Why QGIS?
Raw spatial data from government portals or FOIA releases rarely arrives web-ready. QGIS (Quantum GIS) is a powerful, free, open-source desktop application for:
- Cleaning and validating data
- Reprojecting coordinate systems
- Performing spatial analysis
- Exporting optimized web formats
Download: https://qgis.org
Data Import Workflows
Supported Formats
| Format | Extension | Source |
|---|---|---|
| Shapefile | .shp | Census, NOAA |
| GeoJSON | .geojson | Web APIs |
| KML/KMZ | .kml/.kmz | Google Earth |
| CSV (with coords) | .csv | Spreadsheets |
| GeoPackage | .gpkg | Modern standard |
| File Geodatabase | .gdb | ArcGIS exports |
Loading a Shapefile
- Layer → Add Layer → Add Vector Layer
- Browse to
.shpfile - Select and click Add
- Check Layer Properties for CRS
Loading CSV with Coordinates
- Layer → Add Layer → Add Delimited Text Layer
- Configure:
- X field: longitude column
- Y field: latitude column
- CRS: EPSG:4326 (WGS84)
- Click Add
Coordinate System Management
Understanding CRS
| Term | Meaning |
|---|---|
| GCS | Geographic Coordinate System (degrees) |
| PCS | Projected Coordinate System (meters/feet) |
| EPSG | Standard code for CRS definitions |
Common Systems
| EPSG | Name | Use Case |
|---|---|---|
| 4326 | WGS84 | Web display, GPS |
| 3857 | Web Mercator | Web map tiles |
| 5070 | Albers Equal Area | U.S. area calculations |
| 32610-19 | UTM zones | Regional precision |
Reprojecting Layers
- Right-click layer → Export → Save Features As
- Set CRS to target projection
- Or: Vector → Data Management → Reproject Layer
Critical: Always reproject to equal-area projection (like 5070) before calculating distances or buffers.
Geometry Operations
Buffering
Create zones around features:
- Vector → Geoprocessing Tools → Buffer
- Input layer: Select source
- Distance: Enter in layer units
- Segments: 25+ for smooth curves
- End cap: Round
Example: 100-mile zone = 160,934 meters
Clipping
Cut one layer to another's boundary:
- Vector → Geoprocessing Tools → Clip
- Input: Layer to clip
- Overlay: Boundary layer
- Output: Clipped result
Dissolving
Merge multiple features into one:
- Vector → Geoprocessing Tools → Dissolve
- Useful for combining county boundaries into state
Spatial Joins
Combine attributes from overlapping features:
- Vector → Data Management → Join Attributes by Location
- Select join type (intersects, within, etc.)

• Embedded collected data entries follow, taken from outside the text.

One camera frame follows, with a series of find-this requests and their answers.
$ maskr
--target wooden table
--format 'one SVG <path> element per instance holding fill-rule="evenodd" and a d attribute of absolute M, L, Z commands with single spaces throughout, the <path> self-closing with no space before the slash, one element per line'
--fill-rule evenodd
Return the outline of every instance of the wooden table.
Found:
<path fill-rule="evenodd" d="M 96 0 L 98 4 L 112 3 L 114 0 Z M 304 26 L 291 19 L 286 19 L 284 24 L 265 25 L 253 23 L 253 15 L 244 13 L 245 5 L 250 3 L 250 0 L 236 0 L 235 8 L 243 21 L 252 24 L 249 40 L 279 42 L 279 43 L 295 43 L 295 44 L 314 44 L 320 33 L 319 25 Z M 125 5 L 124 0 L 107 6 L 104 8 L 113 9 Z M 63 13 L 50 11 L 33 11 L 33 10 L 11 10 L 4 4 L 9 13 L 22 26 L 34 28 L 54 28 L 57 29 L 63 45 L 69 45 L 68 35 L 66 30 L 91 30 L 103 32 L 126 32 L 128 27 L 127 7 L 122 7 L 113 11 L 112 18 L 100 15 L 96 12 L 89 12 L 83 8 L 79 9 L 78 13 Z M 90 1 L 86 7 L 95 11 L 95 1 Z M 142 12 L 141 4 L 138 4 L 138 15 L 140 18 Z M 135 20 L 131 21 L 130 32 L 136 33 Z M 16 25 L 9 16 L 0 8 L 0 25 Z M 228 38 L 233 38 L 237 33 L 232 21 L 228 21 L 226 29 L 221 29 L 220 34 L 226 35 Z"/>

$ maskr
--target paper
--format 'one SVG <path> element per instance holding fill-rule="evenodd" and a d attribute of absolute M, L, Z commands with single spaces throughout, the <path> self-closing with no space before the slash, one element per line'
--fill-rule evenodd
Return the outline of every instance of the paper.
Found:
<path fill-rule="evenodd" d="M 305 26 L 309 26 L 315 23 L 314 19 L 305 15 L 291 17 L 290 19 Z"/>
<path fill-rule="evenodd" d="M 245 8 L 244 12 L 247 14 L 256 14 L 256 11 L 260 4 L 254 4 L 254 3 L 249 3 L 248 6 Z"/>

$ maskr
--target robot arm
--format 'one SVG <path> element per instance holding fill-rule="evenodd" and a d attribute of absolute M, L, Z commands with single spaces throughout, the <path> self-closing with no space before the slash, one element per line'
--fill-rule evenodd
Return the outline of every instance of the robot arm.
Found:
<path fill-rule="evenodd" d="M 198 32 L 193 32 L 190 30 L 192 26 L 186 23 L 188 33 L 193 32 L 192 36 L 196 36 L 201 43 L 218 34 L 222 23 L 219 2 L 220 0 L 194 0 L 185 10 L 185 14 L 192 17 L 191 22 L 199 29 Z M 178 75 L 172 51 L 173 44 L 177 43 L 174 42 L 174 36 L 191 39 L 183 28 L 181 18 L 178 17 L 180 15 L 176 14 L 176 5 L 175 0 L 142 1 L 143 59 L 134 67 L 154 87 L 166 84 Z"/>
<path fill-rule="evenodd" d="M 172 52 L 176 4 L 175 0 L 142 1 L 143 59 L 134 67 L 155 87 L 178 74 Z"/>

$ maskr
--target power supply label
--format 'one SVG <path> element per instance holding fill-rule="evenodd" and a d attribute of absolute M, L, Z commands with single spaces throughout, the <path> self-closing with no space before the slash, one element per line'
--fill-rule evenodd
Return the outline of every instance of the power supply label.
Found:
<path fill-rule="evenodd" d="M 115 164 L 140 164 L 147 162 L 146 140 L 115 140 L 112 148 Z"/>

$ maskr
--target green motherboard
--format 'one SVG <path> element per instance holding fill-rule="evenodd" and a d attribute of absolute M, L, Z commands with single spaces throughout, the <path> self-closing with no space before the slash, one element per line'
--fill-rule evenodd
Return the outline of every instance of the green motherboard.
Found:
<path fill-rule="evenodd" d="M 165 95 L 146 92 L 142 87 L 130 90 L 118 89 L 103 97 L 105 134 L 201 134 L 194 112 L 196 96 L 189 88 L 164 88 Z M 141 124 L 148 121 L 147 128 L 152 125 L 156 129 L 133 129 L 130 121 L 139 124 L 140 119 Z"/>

- Choose which attributes to keep
Simplification
Why Simplify?
Raw boundary files have millions of vertices that are unnecessary for web display.
| Original Size | Simplified | Web Ready |
|---|---|---|
| 50 MB | 5 MB | 500 KB |
Douglas-Peucker Algorithm
- Vector → Geometry Tools → Simplify
- Set tolerance (in layer units):
- National view: 1000-5000 meters
- State view: 100-500 meters
- County view: 10-50 meters
- Check "Preserve topology"
Balance Detail vs. Size
| Tolerance | Visual Impact |
|---|---|
| 10m | Imperceptible |
| 100m | Minor smoothing |
| 1000m | Visible simplification |
| 5000m | Significant generalization |
Spatial Analysis
Point in Polygon
Determine which polygon contains each point:
- Vector → Data Management → Join Attributes by Location
- Input: Points layer
- Join: Polygon layer
- Predicate: "within"
Population Within Zone
- Join census blocks to zone polygon
- Sum population fields
- Export statistics
Hotspot Analysis
Identify clusters of enforcement activity:
- Processing → Toolbox → Heatmap
- Input: Incident points
- Radius: Search distance
- Output: Density raster
Attribute Editing
Field Calculator
Add or modify attributes:
- Open Attribute Table
- Toggle Editing Mode
- Open Field Calculator
- Create expressions:
# Concatenate fields
"facility_name" || ' - ' || "state"
# Conditional values
CASE
WHEN "facility_type" = 'SPC' THEN 'Federal'
WHEN "facility_type" = 'CDF' THEN 'Private'
ELSE 'Local'
END
# Calculate area (in projected CRS)
$area / 1000000 -- Square kilometers
Batch Editing
For bulk attribute changes:
- Select features (attribute table or map)
- Open Field Calculator
- Check "Update existing field"
- Apply expression
Export for Web
GeoJSON Export
- Right-click layer → Export → Save Features As
- Format: GeoJSON
- CRS: EPSG:4326 (required for web)
- Coordinate precision: 5 decimals (sufficient for most uses)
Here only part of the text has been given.